Quite a lot of nice things
  1. static_assert like C++
  2. strdup finally part of the C standard
  3. realloc of size 0 is UB
  4. #elifdef and #elifndef
  5. #embed
  6. no more k&r declarations
I'm sure I've missed some big things, and there are many more small changes.


I would have liked the memmem() function to be added to the standard too.

Its really handy for non null terminated strings , portions of a string and binary data.
 
Based on notes in man page, it's so widely available that it's better than some standard (which almost no one implements fully/correctly).
Hmm. Personally I prefer to have standards, which means at least there is something for everyone to aim for.

I was recently doing work on Valgrind to a) add checks for errors in sized / aligned allocators / deallocators and b) to get Valgrind to behave as closely as possible to the underlying OS / libc. I ended up writing an article about the analyis of the behaviour. https://accu.org/journals/overload/31/174/floyd/

My conclusion was that posix_memalign is pretty safe to use in a portable way (POSIX does have a small amount of wiggle room, and Solaris does behave differently in this respect to other platforms). Obviously posix_memalign isn't available on Windows.
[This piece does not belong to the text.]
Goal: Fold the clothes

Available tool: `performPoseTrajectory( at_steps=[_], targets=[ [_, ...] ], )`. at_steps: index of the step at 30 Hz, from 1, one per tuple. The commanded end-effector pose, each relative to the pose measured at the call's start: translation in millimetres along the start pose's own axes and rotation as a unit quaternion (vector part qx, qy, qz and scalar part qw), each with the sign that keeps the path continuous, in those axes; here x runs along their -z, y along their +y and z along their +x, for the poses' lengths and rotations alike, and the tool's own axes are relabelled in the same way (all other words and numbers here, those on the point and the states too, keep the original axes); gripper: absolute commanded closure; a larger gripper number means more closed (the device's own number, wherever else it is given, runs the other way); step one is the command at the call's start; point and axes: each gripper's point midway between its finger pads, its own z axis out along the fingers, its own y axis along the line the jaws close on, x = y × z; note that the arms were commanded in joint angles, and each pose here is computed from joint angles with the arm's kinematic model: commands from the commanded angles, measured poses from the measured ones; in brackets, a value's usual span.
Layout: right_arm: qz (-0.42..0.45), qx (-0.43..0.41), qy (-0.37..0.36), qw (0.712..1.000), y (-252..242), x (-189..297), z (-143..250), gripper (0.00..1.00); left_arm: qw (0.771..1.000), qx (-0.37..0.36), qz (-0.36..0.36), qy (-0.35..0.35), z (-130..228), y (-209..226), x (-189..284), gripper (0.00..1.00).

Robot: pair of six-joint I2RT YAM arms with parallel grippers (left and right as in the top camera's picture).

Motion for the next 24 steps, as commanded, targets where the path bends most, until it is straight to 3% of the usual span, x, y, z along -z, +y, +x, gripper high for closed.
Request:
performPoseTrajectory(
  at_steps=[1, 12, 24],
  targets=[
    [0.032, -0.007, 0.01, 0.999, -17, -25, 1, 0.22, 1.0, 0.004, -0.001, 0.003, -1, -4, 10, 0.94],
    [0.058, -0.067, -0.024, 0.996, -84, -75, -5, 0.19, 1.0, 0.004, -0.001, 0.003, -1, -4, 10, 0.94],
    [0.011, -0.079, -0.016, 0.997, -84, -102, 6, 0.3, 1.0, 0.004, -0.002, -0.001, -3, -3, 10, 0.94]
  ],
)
memalign is widely available, but varies in just about every possible way between different platforms (Linux glibc being the worst, where there is simply no correlation between what the manpage claims and what glibc memalign does).

Then there is aligned_alloc. Part of the C Standard, so there seems to be some hope of portability even to Windows. But the ISO C committee bottled it and most things are "implementation defined", so not much better than memalign. And Windows (at least MS Visual C++ which probably covers 90% or more of Windows development) doesn't have aligned_alloc, but it has a _aligned_malloc.
 
Looking closer at versioning I see that there was also C-2018 and C-2024 pending.
Can I expect my ancient 'C' books to still work the same?
(Try compiling with different standards)
One advice I can give is don't get hung up on versioning with C. The reason why people do with C++ in particular is because they have a particularly organized approach from overly large language committees. And strangely I feel this bubbles back down to standard C.

For example in Java, Python, .NET (i.e VB), no-one really cares. Many still use Java 8 which is almost a decade old. Python 3.0.1 -> Python 3.2.2 is a *much* bigger jump than C++11 -> C++14 and you simply don't hear about "Modern" python books replacing older 3.x python books. Being a Rust early adopter tends to correlate with previously being an "Ultra modern C++" numpty and yet no-one really even knows what version of Rust they are using. Only C++ (and to a lesser extent C) seems to attract the version chasers / treadmillers.

Plus, POSIX currently dictates C99 so really you should be using that to adhere to POSIX which in my opinion is the most important.